Fab will be able to host assets that can work in Minecraft or Roblox, Sweeney says. But the bigger goal is to let Fab creators offer “one logical asset that has different file formats that work in different contexts.” He gave an example of how a user might buy a forest mesh set that has different content optimized for Unreal Engine, Unity, Roblox, and Minecraft. “Having seamless movement of content from place to place is going to be one of the critical things that makes the metaverse work without duplication.”
But for an interoperable metaverse to really be possible, companies like Epic, Roblox, and Microsoft will need to find ways for players to move between those worlds instead of keeping them siloed — and for the most part, that isn’t on the horizon.
Sweeney says Epic hasn’t had “those sorts of discussions” with anyone but Disney yet. “But we will, over time,” he says.
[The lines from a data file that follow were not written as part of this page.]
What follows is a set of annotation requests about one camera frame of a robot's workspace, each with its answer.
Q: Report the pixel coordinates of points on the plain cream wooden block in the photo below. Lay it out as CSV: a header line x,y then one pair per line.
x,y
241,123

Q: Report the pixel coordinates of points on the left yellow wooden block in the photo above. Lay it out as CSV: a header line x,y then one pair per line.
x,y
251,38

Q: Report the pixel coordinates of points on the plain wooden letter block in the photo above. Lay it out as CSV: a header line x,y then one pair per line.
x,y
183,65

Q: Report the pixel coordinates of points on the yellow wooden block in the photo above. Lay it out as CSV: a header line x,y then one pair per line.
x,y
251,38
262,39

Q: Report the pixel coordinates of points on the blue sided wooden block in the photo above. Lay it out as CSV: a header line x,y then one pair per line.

He described an ideal where companies, working as peers, would use revenue sharing as a way to create incentives for item shops that people want to buy digital goods from and “sources of engagement” (like Fortnite experiences) that people want to spend time in.
“The whole thesis here is that players are gravitating towards games which they can play together with all their friends, and players are spending more on digital items in games that they trust they’re going to play for a long time,” Sweeney says. “If you’re just dabbling in a game, why would you spend money to buy an item that you’re never going to use again? If we have an interoperable economy, then that will increase player trust that today’s spending on buying digital goods results in things that they’re going to own for a long period of time, and it will work in all the places they go.”
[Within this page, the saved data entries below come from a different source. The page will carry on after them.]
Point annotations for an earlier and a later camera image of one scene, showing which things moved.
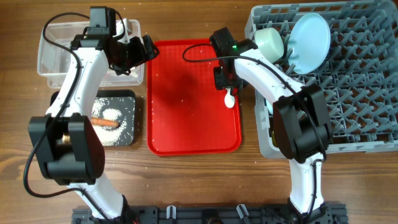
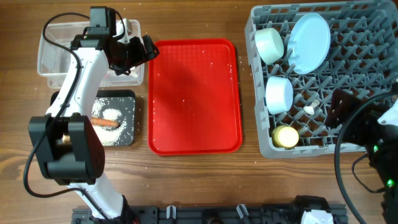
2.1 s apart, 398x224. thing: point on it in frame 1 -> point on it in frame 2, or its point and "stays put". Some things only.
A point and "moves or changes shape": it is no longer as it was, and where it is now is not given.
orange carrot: (98, 121) stays put
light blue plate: (308, 43) stays put
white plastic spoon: (229, 99) moves or changes shape
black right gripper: (219, 81) -> (364, 122)
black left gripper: (140, 55) stays put
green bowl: (270, 43) stays put
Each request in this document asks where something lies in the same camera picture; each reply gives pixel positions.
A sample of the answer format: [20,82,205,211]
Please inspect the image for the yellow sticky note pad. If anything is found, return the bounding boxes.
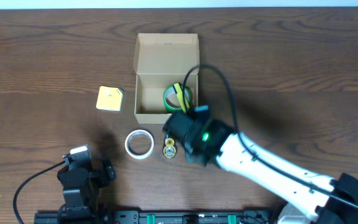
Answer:
[96,86,124,111]

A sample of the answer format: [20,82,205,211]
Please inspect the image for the green tape roll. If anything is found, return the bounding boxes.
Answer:
[163,84,191,112]

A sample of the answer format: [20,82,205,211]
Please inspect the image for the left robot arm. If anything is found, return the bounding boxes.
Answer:
[57,155,116,223]

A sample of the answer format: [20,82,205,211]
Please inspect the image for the white tape roll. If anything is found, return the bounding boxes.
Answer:
[124,129,155,160]

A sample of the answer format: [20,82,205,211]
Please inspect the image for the brown cardboard box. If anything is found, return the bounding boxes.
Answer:
[134,33,200,124]

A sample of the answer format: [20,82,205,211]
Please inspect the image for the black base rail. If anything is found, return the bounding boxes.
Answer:
[34,210,276,224]

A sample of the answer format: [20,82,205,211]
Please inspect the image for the yellow highlighter pen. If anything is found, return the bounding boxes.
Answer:
[173,83,191,113]

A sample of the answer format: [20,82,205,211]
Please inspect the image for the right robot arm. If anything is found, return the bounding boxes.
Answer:
[163,111,358,223]
“People are not dogmatic about where they play”
“There’s no reason why we couldn’t have a federated way to flow between Roblox, Minecraft, and Fortnite,” Epic EVP Saxs Persson says. “From our perspective, that would be amazing, because it keeps people together and lets the best ecosystem win.” Epic sees in its surveys that “people are not dogmatic about where they play,” Persson says.
Of course, there’s plenty of opportunity for Epic, which already makes a widely played game and a widely used game engine and is building Fortnite into a game-making tool. (And I haven’t even mentioned how Unreal Engine is increasingly used in filmmaking and other industries.) The end state sounds great for Epic, but Epic also has to make the math make sense for everyone else.
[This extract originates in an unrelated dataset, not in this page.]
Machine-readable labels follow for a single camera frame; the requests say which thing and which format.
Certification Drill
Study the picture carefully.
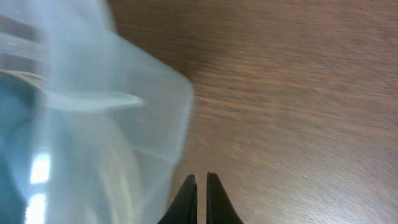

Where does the clear plastic storage bin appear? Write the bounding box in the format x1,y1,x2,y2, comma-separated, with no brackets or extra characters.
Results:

And it has to do that without much of a presence on mobile. The company has spent years in legal battles with Apple and Google over their mobile app store practices, and it just sued Samsung, too. The Epic Games Store recently launched on Android globally and on iOS in the EU, but thanks to restrictions on third-party app stores, the company’s game store boss, Steve Allison, tells The Verge that reaching its end-of-year install goal is “likely impossible.” Any major change could take quite a while, according to Sweeney. “It will be a long battle, and it will likely result in a long series of battles, each of which moves a set of freedoms forward, rather than having a single worldwide moment of victory,” Sweeney says.
There’s one other battle Epic is fighting: Fortnite is still hugely popular, but there is waning interest — or hype, at least — in the metaverse. Sweeney and Persson, however, don’t exactly agree about the term seemingly falling out of popularity.
“It’s like there’s metaverse weather,” Sweeney says. “Some days it’s good, some days it’s bad. Depends on who’s doing the talking about it.”